■ ABOUT THIS TASK ■
Please report how many lines of the listing hold the word "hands". Add nothing to the number.

■ DATA ■

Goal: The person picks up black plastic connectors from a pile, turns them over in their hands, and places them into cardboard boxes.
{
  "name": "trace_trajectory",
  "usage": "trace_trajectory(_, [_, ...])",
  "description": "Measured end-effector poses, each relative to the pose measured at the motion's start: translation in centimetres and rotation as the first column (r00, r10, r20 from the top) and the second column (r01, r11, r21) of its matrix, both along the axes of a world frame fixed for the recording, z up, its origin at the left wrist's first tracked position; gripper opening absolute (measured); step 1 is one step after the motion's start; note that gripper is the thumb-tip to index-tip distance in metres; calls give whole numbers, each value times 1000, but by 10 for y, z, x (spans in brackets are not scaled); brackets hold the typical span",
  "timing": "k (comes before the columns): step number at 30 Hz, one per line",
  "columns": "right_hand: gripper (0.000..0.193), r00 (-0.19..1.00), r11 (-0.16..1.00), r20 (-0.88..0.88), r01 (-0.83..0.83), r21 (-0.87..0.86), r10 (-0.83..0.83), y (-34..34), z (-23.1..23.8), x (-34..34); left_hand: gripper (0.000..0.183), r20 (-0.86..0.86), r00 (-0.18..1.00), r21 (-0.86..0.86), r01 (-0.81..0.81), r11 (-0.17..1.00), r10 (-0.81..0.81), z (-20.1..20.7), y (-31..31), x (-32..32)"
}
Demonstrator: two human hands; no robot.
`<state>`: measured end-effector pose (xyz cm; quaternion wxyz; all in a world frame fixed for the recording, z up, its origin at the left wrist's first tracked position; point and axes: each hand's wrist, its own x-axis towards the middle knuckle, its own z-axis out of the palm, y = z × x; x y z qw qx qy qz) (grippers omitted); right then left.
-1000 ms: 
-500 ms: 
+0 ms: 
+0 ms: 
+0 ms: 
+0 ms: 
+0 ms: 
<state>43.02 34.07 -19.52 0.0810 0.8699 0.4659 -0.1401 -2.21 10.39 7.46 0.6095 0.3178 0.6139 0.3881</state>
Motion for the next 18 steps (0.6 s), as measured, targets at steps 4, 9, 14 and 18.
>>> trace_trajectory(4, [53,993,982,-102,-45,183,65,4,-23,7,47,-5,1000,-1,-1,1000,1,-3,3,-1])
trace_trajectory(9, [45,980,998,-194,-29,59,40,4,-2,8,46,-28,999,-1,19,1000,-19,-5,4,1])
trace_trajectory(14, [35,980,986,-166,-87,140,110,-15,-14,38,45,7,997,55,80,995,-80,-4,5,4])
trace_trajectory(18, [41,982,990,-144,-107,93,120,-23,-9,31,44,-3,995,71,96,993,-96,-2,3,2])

■ PROBLEM SOLUTION ■
2